*Try it*: Please figure out how many lines in the material contain "gripper", and give only that number.

☆ ☆ ☆ ☆

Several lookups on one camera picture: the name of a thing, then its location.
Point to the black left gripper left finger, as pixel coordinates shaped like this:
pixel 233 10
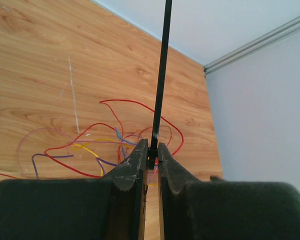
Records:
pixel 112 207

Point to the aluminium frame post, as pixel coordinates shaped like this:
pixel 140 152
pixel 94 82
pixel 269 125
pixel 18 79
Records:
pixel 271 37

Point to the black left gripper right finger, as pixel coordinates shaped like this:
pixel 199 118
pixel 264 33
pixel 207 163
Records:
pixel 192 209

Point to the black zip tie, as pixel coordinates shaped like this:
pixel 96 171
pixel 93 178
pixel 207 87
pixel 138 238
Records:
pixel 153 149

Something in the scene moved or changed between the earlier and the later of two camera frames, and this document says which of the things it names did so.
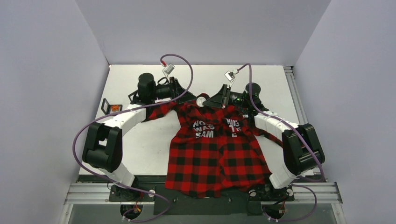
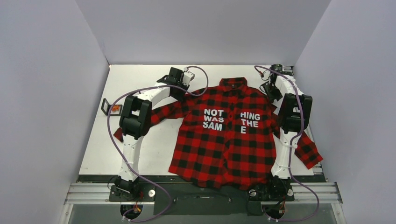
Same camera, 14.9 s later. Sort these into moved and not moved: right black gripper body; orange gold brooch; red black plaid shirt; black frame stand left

☆ ☆ ☆ ☆

*Response to the exercise*: 3